WHAT YOU NEED TO DO: The answer must consist only of the lines from the line with "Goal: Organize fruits" to the line with "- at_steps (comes", both included, exactly as they stand below.

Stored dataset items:
········
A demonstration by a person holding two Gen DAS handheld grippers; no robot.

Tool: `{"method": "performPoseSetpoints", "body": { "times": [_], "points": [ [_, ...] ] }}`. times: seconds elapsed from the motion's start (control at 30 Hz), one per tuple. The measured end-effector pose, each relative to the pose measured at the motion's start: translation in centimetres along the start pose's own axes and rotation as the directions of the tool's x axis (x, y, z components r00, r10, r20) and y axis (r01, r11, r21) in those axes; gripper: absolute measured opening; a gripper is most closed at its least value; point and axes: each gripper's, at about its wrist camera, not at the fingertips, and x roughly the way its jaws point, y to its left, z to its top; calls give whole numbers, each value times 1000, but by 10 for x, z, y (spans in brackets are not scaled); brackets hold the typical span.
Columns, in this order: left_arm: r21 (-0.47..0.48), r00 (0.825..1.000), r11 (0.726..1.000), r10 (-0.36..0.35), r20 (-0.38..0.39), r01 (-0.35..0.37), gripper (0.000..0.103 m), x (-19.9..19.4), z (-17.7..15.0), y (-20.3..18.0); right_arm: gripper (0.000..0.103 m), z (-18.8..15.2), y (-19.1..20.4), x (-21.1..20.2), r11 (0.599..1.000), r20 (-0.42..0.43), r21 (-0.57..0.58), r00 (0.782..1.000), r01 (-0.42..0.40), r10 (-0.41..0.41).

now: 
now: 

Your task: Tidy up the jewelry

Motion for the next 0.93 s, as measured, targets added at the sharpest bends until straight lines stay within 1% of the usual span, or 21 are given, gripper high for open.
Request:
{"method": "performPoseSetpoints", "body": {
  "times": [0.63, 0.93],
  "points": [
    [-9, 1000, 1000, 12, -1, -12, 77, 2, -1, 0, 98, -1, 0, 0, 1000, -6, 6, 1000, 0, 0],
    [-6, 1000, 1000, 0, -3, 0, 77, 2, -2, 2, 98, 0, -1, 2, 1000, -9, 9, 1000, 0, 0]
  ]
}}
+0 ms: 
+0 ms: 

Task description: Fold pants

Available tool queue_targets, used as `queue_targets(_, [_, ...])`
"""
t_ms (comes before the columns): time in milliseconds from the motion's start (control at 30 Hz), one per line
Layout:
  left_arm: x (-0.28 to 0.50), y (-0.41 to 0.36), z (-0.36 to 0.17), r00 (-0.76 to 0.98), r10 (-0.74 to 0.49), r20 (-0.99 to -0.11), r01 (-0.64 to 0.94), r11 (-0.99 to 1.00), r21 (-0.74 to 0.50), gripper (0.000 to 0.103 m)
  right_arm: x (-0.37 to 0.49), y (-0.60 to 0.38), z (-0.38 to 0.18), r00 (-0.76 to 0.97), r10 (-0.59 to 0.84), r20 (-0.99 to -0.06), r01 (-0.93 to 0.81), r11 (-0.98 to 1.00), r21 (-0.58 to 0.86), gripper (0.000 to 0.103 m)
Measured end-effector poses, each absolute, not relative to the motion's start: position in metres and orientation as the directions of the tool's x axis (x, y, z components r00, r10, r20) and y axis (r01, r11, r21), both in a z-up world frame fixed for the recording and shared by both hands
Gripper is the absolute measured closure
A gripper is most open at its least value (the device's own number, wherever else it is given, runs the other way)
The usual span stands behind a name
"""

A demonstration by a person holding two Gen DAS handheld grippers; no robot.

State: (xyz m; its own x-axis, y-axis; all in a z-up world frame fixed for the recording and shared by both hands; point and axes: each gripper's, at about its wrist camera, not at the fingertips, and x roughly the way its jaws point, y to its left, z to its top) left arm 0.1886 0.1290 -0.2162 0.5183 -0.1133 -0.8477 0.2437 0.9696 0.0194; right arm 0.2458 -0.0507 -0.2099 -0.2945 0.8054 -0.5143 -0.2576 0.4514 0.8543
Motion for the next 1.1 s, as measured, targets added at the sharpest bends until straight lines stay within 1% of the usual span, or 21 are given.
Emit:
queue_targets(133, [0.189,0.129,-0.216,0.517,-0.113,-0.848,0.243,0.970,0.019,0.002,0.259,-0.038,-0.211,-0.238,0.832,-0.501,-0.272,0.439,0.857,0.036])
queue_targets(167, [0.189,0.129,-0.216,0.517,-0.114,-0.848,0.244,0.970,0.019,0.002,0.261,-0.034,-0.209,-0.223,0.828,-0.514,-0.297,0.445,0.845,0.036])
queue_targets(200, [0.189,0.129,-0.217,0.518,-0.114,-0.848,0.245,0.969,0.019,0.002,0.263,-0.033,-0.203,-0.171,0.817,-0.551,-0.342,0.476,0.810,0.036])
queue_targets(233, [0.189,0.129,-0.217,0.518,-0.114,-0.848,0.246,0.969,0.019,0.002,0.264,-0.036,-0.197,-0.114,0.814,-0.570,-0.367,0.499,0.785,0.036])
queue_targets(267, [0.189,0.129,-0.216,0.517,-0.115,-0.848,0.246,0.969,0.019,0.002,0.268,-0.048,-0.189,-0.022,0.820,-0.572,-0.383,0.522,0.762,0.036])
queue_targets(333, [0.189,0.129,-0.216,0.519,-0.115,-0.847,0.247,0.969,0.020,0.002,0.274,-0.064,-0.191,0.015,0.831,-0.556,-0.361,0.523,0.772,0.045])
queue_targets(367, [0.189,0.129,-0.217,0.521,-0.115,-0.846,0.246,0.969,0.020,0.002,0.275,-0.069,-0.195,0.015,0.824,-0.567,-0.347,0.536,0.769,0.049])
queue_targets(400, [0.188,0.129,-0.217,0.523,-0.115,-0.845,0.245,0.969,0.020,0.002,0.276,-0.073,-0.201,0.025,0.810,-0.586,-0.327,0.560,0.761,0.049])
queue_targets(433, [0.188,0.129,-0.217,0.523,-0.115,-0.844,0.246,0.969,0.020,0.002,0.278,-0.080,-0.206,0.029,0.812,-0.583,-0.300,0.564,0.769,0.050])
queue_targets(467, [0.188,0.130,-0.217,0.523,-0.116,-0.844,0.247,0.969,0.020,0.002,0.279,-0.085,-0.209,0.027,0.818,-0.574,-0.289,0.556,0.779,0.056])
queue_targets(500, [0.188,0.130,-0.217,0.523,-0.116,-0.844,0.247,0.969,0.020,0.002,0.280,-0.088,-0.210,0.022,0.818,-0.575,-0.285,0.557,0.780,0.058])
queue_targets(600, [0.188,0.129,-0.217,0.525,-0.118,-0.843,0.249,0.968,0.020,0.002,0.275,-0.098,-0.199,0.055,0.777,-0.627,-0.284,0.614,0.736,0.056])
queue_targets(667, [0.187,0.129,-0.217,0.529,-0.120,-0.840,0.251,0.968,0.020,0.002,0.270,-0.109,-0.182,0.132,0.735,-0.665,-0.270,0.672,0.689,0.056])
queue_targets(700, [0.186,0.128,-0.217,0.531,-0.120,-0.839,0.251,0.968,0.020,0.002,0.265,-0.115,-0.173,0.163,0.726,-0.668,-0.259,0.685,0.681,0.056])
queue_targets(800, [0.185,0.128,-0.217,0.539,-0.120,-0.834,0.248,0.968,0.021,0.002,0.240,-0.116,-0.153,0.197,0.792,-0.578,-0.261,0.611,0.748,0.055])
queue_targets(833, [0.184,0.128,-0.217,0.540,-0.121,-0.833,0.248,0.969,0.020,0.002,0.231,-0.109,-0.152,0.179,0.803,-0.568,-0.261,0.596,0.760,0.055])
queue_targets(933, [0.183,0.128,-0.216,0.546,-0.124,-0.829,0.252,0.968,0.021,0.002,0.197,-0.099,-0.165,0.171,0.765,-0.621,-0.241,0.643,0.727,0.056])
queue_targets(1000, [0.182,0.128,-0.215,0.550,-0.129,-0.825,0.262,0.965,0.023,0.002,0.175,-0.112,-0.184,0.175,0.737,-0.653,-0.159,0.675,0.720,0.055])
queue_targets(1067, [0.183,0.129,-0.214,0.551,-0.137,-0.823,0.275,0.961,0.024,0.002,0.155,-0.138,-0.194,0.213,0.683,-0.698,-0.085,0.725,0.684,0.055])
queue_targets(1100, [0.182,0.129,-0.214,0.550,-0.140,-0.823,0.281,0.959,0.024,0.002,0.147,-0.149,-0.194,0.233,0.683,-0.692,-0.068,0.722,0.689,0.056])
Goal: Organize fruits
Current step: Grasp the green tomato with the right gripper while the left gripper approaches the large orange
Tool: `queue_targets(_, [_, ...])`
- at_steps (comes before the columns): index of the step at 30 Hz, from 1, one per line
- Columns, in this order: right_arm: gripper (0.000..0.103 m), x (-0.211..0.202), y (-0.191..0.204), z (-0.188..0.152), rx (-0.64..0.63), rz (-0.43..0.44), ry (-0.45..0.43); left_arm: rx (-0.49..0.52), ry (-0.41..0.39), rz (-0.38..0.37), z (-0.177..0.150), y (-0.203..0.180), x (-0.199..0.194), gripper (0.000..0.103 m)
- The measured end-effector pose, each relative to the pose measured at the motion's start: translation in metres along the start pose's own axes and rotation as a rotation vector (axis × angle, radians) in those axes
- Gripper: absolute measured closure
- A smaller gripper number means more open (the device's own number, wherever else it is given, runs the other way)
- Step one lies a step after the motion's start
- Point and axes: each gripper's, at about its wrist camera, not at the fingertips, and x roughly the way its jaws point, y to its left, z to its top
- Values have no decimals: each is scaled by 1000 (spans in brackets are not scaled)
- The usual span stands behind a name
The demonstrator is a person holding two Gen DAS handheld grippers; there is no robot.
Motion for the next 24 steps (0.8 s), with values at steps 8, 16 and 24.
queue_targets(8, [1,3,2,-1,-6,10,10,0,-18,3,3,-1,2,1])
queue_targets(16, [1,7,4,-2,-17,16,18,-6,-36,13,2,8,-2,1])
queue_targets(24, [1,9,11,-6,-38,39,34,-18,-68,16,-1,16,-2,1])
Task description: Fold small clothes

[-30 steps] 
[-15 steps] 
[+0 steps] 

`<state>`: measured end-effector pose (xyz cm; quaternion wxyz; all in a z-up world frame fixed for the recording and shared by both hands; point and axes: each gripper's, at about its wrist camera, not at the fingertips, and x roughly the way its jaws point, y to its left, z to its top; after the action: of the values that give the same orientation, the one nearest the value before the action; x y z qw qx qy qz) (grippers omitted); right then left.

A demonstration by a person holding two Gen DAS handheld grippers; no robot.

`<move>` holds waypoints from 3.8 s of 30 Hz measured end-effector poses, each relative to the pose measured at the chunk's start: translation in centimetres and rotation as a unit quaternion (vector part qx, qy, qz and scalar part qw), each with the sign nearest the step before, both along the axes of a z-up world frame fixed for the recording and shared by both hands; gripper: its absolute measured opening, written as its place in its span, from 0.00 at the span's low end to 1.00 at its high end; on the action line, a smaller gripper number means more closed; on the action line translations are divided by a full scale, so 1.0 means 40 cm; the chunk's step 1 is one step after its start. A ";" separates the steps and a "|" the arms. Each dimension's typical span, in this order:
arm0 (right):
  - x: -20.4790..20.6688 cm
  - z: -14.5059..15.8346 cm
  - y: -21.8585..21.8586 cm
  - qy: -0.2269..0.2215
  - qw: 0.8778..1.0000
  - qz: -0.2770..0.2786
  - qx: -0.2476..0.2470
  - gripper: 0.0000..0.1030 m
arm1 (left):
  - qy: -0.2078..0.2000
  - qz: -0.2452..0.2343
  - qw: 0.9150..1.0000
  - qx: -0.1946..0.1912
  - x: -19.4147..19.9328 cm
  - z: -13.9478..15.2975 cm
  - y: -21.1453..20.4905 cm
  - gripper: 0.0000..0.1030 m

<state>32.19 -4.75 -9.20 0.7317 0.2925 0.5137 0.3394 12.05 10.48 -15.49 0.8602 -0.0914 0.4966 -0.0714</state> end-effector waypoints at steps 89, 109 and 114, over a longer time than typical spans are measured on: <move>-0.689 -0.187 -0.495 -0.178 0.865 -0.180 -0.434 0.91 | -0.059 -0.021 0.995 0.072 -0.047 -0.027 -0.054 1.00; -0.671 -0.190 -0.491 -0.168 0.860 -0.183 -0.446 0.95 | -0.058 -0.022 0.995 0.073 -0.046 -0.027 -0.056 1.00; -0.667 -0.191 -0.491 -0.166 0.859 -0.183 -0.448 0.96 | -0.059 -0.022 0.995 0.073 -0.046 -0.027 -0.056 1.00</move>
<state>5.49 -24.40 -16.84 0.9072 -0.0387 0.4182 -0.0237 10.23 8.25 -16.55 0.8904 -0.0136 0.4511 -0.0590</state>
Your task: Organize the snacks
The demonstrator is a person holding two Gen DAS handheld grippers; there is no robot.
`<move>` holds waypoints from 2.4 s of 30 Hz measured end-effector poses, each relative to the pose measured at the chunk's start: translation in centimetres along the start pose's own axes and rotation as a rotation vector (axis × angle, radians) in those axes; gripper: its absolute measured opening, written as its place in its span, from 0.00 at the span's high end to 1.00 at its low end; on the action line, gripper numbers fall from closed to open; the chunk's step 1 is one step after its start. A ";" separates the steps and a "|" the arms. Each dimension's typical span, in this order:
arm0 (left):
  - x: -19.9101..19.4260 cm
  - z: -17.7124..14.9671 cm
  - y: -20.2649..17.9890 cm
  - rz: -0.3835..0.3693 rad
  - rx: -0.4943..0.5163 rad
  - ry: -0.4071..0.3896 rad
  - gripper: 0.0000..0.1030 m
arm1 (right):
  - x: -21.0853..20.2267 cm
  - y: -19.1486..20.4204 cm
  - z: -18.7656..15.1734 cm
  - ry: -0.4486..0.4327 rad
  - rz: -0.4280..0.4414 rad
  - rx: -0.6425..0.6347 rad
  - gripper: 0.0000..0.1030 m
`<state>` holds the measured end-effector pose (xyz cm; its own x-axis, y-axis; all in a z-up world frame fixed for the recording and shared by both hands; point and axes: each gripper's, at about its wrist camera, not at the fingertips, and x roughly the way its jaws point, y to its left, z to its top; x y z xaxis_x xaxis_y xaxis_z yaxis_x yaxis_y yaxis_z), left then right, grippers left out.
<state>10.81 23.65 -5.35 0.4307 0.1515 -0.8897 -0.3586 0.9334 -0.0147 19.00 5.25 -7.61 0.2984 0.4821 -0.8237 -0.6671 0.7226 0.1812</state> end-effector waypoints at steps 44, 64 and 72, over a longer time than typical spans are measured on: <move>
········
RESPONSE BOX:
Goal: Organize fruits
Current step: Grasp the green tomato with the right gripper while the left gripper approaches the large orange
Tool: `queue_targets(_, [_, ...])`
- at_steps (comes before the columns): index of the step at 30 Hz, from 1, one per line

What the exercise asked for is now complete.